Jakarta –

Upaya pemerintah untuk menghentikan perjudian internet (judol) di Indonesia nampaknya berjalan tidak langsung. Belakangan terungkap, kasus judol tersebut melibatkan 11 pegawai Departemen Komunikasi dan Digital (Komdigi), dan 4 warga sipil.

Dalam kasus ini, Polda Metro Jaya menyita gabah senilai Rp73,7 miliar. Dana ini ada Rp 35,7 miliar dan ada 2,9 juta dolar Singapura atau Rp 35 miliar.

Psikiater Dr. Lahargo Kembaren, SpKJ menganalisis, masyarakat Indonesia saat ini berada pada tahap darurat perjudian internet. Hal ini didukung dengan data bahwa Indonesia merupakan salah satu negara dengan tingkat perjudian internet tertinggi.

Sebagai Dr. Lahargo, dalam kedokteran praktek ini disebut perjudian. Kondisi ini terjadi ketika seseorang tidak mampu mengendalikan atau mengendalikan keinginan untuk berjudi, padahal mereka sadar betul akan dampak negatifnya.

Pengaruh perjudian online terhadap perilaku online berbeda-beda. Mulai dari masalah keuangan, hingga berkembangnya kebiasaan buruk yang merugikan diri sendiri dan orang lain.

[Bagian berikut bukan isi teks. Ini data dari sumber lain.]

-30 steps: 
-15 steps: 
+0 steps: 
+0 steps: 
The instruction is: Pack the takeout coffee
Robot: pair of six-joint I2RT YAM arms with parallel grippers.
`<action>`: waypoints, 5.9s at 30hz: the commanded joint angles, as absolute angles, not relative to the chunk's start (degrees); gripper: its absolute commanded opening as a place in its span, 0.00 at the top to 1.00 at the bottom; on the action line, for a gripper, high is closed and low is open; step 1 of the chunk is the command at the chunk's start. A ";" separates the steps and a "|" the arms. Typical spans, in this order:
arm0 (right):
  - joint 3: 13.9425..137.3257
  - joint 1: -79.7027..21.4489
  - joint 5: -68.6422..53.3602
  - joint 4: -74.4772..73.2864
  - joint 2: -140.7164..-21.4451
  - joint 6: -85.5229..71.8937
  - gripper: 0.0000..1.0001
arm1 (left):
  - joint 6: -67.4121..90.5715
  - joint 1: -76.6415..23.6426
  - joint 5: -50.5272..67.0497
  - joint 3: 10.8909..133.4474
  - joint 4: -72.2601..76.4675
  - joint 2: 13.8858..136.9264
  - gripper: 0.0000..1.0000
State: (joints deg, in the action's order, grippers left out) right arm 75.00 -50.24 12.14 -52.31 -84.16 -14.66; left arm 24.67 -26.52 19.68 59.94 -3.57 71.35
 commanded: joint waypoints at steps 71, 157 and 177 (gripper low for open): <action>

Masalah keuangan, kerugian ekonomi karena kehabisan uang pada aset perjudian atau pembayaran karena pinjaman yang dilakukan untuk modal perjudian dan perjudian dalam jumlah besar dan tidak masuk akal, kata Dr. jelas Lahargo di detikcom, Jumat (8). / 11/2024).

“Perjudian merupakan kecanduan perjudian yang mengarah pada kecurangan, kekerasan, kebohongan, pencurian dan kejahatan karena sulit menahan keinginan untuk berjudi dan sering melakukan perilaku kekerasan sebagai akibat dari kecanduan perjudian,” lanjut Judol Addictions.

Di wilayah DKI Jakarta saja, kini dilaporkan hampir 100 orang dirawat di Rumah Sakit Cipto Mangunkusumo (RSCM) karena perjudian internet.

Kepala Departemen Psikiatri RSCM Dr. Kristiana Siste Kurniasanti, SpKJ mengatakan peningkatan pasien ketergantungan judol akan meningkat pada awal tahun 2024.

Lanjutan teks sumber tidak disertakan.